Much of the rhetoric surrounding the discussion of artificial intelligence in medicine is focused on the lack of face-to-face interaction with the use of AI. Patients wouldn’t be able to ask questions or learn more about the condition they were diagnosed with, and that is why complete erasure of human doctors is in the very far future, if it ever happens at all. One machine that has sparked much conversation is the da Vinci Surgery System. The da Vinci surgery website describes the machine as an innovative and minimally invasive surgery technique. It details how it is used, and why it is better than traditional surgery methods. It mentions the da Vinci technique as being less invasive; it has the technology to make doctors’ movements more precise and accurate inside the patient, and allows them to be 100% in control of the system, and what is going on inside your body, all remotely. The da Vinci surgery website is relatively simple and lacks specific information about procedures, which is understandable because it would vary from patient to patient. However, even though they promote this new method as being superior and the right choice, the longest most in depth page on their website is the one detailing the risks associated with surgery.

Although they break down that information into 4 sections: risks associated with surgery in general, risks associated with minimally invasive surgical procedures, risks associated with the da Vinci Surgery System, and risks associated with representative specific surgical procedures. By mentioning the general surgery risks and minimally invasive surgery risks first, they are providing a foundation of doubt for the audience to question traditional techniques, which allows them to be more open minded to new techniques even if they carry more risks. The Bleeding Edge documentary from Netflix talks about risks associated with the da Vinci surgery system, including device malfunction, and tears, cuts, and burns from the limbs of the machine touching the wrong area of the body. However, there are always complications and a buffer period when a new technique is introduced, and reported cases of negative side effects are rare. Doctors need time to get trained and learn the ins and outs of the new technique, which is why when the da Vinci was introduced there were complications in some of the early procedures. The way the general public talks about AI in medicine, and especially the way they talk about the da Vinci system specifically, is generally in a bad light.
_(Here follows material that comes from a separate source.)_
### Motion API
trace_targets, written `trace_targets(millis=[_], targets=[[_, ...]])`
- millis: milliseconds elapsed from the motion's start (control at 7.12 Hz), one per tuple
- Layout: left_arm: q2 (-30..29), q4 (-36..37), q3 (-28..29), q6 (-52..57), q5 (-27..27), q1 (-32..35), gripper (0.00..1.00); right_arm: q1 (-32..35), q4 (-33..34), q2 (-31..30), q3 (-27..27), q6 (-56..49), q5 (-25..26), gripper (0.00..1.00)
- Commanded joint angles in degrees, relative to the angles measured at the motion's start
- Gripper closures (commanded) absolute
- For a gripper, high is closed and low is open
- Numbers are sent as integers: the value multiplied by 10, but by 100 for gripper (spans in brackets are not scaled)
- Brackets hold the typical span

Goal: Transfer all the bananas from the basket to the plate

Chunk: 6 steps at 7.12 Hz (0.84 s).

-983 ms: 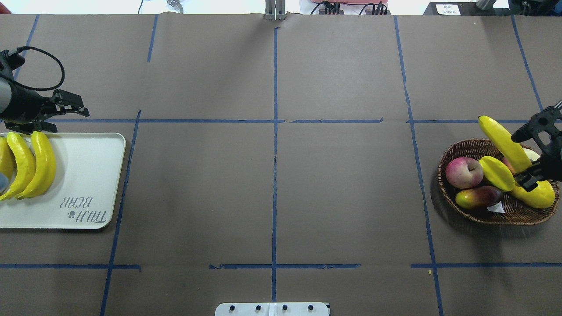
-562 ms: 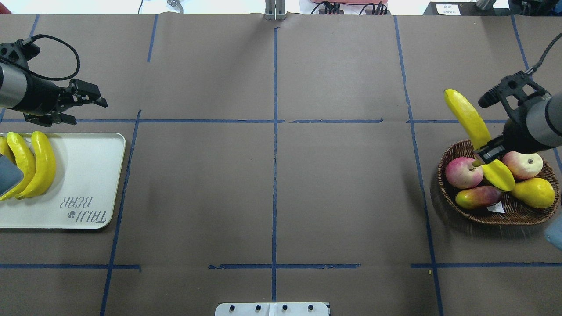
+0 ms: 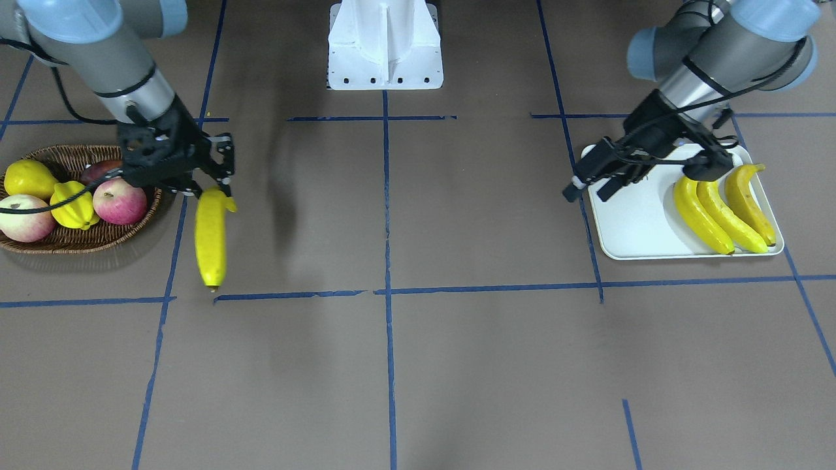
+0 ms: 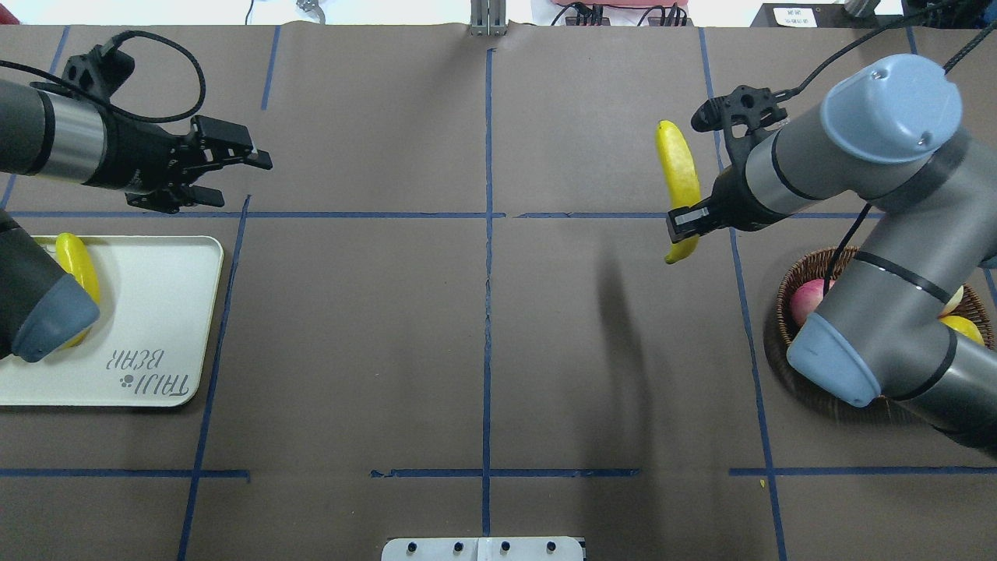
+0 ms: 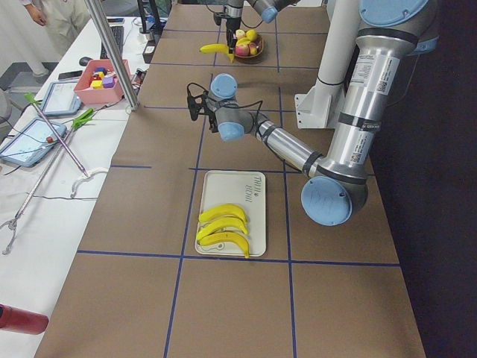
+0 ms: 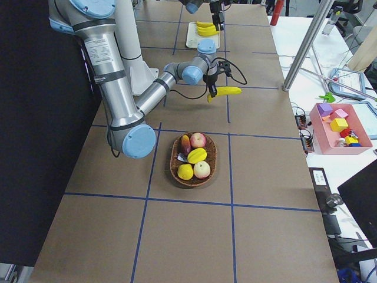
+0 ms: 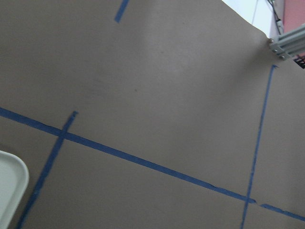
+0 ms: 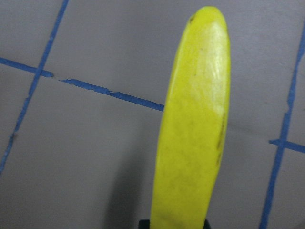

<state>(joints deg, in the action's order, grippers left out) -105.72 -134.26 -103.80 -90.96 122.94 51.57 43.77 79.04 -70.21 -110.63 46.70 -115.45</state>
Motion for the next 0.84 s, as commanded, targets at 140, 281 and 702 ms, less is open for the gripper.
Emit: trace_targets(millis=[140,281,702], targets=[[-83,-7,23,-70,-4,-35,0,-51,-178,20,41,134,20,99],[-114,-7,36,-74,-4,-42,0,-78,-180,45,41,184,54,99],[-167,0,57,-89,-48,-90,0,-132,-255,74,48,233,101,99]])
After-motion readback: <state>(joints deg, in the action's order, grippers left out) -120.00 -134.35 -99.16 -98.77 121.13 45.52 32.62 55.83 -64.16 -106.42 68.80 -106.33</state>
Older generations are more skeptical of new procedures because they know what works. Even younger people are concerned about the advances, but the fact that the da Vinci website lists possible complications that could be associated with a da Vinci procedure, they are improving their ethos, and allowing them to seem more reliable rather than just blindly promoting their product. What I think gets lost in translation between the companies and supporters of artificial intelligence and their audiences is that there will still be doctors present, at least for the distant future. There won’t be a complete elimination of human-patient interaction, but processes that can be streamlined, and even cheapened with the help of AI would be much more efficient if the technology was implemented. There seems to be a lack of depth in most easily accessible information about these new products, so people who don’t want to spend hours researching every aspect of each new idea just get a general overview, leaving out a lot of important details.

Another thing I noticed about the rhetoric surrounding AI and medicine is that most of the news stories or headlines you see regarding this topic tends to deal with negative aspects like botched cases or fatal accidents. The media grabs hold of one tragic story or accident and promotes it without getting all the background information. Also, if nothing goes wrong and everything about the device or new procedure works, then a lack of information is a good thing. But lack of information also leads to snap judgments, and snap judgments are another reason people are opposed to new innovation. If a person has a preconceived notion about something being bad, they are less likely to try it because of what they heard or read about it.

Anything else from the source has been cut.